Work required — Word for word, output every line of the material below, minus pictures.

** Given data follows **

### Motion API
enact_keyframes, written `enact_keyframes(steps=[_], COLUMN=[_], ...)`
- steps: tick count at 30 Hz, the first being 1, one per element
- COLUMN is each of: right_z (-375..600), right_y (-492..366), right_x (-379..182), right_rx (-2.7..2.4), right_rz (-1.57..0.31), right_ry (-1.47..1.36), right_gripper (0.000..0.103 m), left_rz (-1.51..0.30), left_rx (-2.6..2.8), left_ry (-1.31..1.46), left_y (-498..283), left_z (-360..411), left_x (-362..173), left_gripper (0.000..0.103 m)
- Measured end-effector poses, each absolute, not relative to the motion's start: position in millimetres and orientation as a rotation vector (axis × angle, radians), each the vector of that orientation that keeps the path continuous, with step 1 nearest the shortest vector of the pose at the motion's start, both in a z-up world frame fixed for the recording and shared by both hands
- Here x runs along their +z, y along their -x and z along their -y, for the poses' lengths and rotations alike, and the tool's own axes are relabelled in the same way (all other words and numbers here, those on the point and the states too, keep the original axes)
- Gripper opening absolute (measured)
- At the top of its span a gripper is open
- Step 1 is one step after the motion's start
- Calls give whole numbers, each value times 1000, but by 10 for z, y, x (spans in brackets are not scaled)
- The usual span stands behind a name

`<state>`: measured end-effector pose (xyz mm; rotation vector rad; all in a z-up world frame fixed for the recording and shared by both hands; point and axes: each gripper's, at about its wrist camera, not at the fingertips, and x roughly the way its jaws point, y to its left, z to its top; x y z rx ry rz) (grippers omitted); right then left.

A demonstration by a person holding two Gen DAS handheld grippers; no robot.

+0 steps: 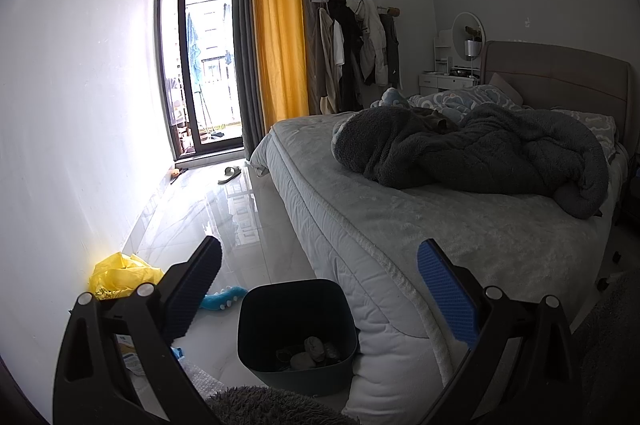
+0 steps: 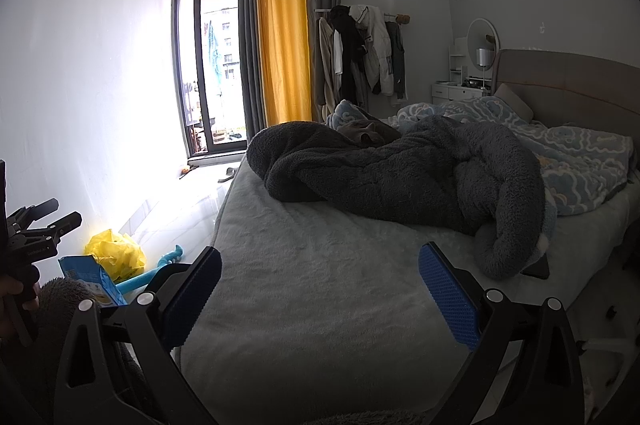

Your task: Collect trash

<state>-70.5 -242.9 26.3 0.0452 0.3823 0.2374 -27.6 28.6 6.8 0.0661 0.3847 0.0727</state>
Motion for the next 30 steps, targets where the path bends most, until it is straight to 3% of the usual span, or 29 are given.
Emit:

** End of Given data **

Solution to this problem —
### Motion API
enact_keyframes, written `enact_keyframes(steps=[_], COLUMN=[_], ...)`
- steps: tick count at 30 Hz, the first being 1, one per element
- COLUMN is each of: right_z (-375..600), right_y (-492..366), right_x (-379..182), right_rx (-2.7..2.4), right_rz (-1.57..0.31), right_ry (-1.47..1.36), right_gripper (0.000..0.103 m), left_rz (-1.51..0.30), left_rx (-2.6..2.8), left_ry (-1.31..1.46), left_y (-498..283), left_z (-360..411), left_x (-362..173), left_gripper (0.000..0.103 m)
- Measured end-effector poses, each absolute, not relative to the motion's start: position in millimetres and orientation as a rotation vector (axis × angle, radians), each the vector of that orientation that keeps the path continuous, with step 1 nearest the shortest vector of the pose at the motion's start, both in a z-up world frame fixed for the recording and shared by both hands
- Here x runs along their +z, y along their -x and z along their -y, for the poses' lengths and rotations alike, and the tool's own axes are relabelled in the same way (all other words and numbers here, those on the point and the states too, keep the original axes)
- Gripper opening absolute (measured)
- At the top of its span a gripper is open
- Step 1 is one step after the motion's start
- Calls give whole numbers, each value times 1000, but by 10 for z, y, x (spans in brackets are not scaled)
- The usual span stands behind a name

`<state>`: measured end-effector pose (xyz mm; rotation vector rad; all in a z-up world frame fixed for the recording and shared by both hands; point and axes: each gripper's, at about its wrist camera, not at the fingertips, and x roughly the way its jaws point, y to its left, z to its top; x y z rx ry rz) (grippers omitted); right then left.

A demonstration by a person holding two Gen DAS handheld grippers; no robot.

+0 steps: 
+0 steps: 

Your task: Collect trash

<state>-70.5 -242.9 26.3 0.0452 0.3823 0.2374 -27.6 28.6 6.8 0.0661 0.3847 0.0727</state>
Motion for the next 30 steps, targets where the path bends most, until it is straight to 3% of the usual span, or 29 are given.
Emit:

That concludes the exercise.